Whit Spradlin y su colega, cuyo nombre no recordaba, bajaron los peldaños y descargaron las tablas de madera de la camioneta. Las piezas ya tenían las dimensiones adecuadas. Whit se volvió a la caravana y dijo algo. Al poco tiempo, Arlene apareció por la puerta y descendió los peldaños con el bolso al hombro. Caminó hacia la cabina de la camioneta.
¡Maldita sea, iba a meterse y a marcharse, dejando el coche aparcado para aducir que no estaba allí! En ese instante, cualquier vestigio de ternura hacia ella que me quedara desapareció de un plumazo. Miré el reloj. Aún quedaban tres minutos para que llegase Andy.
Besó a Whit y saludó con la mano al otro hombre. Ambos se metieron en la caravana para esconderse. Según su plan, yo llegaría por delante, llamaría a la puerta y uno de ellos la abriría y me arrastraría al interior.
Fin de la partida.
Arlene abrió la cabina, llaves en mano.
Tenía que quedarse. Era el eslabón débil. Lo sabía a ciencia cierta: intelectual y emocionalmente, aparte de con el otro sentido.
Aquello prometía ser horrible. Acumulé fuerzas.
– Hola, Arlene -saludé, saliendo de mi escondite.
Dio un respingo.
– ¡Dios bendito, Sookie! ¿Qué estás haciendo en mi jardín trasero? -Hizo aspavientos para recuperar la compostura. Su mente era una maraña de ira, temor y culpabilidad. Y pesar. Juro que algo de eso también había.
– Estaba esperando para verte -dije. Ya no sabía qué hacer a partir de ahí, pero al menos le había hecho perder algo de tiempo. Quizá tuviera que retenerla físicamente. Los hombres del interior no se habían dado cuenta de mi repentina aparición, pero eso no duraría a menos que fuese extremadamente afortunada. Y últimamente no me sonreía la suerte, así que como para confiar en la suerte extrema.
Arlene se había quedado quieta, con las llaves en la mano. Resultaba muy fácil meterse en su cabeza, rebuscar en su interior y leer la horrible historia que tenía escrita.
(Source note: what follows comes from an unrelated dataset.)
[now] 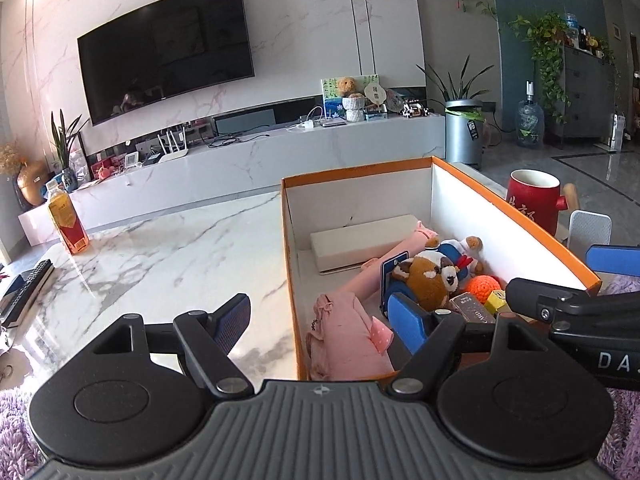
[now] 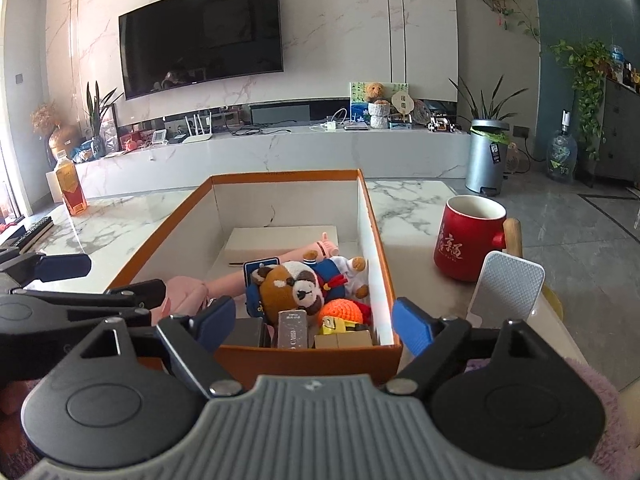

– ¿Cómo es que te vas, Arlene? -pregunté con voz muy tranquila-. Deberías estar dentro, esperando a que llegase.
Lo vio todo claro y cerró los ojos. Culpable, culpable, culpable. Había intentado construir una burbuja mental para mantenerse a raya de las intenciones de los hombres, para mantenerlas lejos de su corazón.
– Te has pasado -dije. Noté que mi propia voz sonaba desapegada y neutra-. Nadie va a comprenderlo ni a perdonarlo. -Ante la certeza de que lo que decía era totalmente cierto, sus ojos se abrieron como platos.